The so called #freethepit movement has also garnered its share of criticism. Although, my guess is that the naysayers have never attempted to grow their own rainbow. And while growing one’s armpit hair is hardly a novel idea, the decision to dye it colors like “purple haze” and “mellow yellow” seems to be making people quite blue. (Sorry, I had to.)

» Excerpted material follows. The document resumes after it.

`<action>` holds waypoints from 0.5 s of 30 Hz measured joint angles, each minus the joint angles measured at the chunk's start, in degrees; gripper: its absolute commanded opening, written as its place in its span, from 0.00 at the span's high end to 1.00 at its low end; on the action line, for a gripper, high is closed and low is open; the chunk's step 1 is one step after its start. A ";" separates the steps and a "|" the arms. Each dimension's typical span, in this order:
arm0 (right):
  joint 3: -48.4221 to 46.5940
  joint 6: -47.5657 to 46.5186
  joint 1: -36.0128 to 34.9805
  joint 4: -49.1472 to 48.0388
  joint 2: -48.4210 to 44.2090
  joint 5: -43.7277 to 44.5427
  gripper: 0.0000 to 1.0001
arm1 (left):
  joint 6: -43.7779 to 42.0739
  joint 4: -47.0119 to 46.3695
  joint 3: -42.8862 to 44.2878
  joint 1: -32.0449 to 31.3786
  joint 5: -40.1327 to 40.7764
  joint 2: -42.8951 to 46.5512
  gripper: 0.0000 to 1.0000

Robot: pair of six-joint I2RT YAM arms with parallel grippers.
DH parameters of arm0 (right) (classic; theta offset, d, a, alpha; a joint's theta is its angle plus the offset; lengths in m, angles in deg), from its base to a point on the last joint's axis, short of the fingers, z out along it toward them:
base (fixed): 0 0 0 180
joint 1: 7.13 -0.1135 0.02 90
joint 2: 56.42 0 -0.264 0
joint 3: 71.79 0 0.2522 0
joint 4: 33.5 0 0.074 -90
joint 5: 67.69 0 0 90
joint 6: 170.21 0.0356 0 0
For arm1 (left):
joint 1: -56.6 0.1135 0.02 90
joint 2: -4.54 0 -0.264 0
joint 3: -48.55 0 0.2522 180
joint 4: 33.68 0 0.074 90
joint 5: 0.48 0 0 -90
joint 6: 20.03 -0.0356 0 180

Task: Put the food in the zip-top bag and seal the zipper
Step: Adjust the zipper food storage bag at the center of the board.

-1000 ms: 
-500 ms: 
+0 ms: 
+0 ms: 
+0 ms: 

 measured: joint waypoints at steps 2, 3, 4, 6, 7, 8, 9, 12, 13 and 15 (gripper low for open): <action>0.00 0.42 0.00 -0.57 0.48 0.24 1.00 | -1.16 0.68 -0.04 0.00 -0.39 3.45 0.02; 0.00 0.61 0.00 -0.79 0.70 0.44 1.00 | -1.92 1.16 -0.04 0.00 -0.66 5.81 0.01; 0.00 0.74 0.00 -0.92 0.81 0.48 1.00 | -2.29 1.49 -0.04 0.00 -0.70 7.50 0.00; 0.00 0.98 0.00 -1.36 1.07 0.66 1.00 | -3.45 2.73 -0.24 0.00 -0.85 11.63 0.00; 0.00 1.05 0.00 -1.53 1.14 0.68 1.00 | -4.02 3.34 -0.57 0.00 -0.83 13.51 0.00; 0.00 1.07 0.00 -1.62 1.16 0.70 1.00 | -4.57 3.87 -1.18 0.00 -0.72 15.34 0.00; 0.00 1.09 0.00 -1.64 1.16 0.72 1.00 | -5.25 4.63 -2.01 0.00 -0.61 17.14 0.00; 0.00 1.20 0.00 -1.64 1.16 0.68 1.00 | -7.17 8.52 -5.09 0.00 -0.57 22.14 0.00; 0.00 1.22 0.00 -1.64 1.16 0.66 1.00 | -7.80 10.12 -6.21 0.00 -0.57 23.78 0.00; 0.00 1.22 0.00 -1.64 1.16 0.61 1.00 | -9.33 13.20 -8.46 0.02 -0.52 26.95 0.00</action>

But I’m less concerned with wondering why the dye-trend proliferated as quickly as it did, and find myself more curious as to whether or not it’s actually so novel. Women have championed bodily hair growth in response to the stereotypes of patriarchy for years. And yet the #freethepit movement has seemed to inspirit the subversive trend in a way that perhaps only a social media hashtag could. Refinery 29 recently ran a story titled, “This Supermodel Is Making Armpit Hair Mainstream.” The supermodel in question is Daria Werbowy, whose unshaven pits materialized on Instagram to the “like” of 867 users, thus reaffirming the “trend’s” place in near-popular culture.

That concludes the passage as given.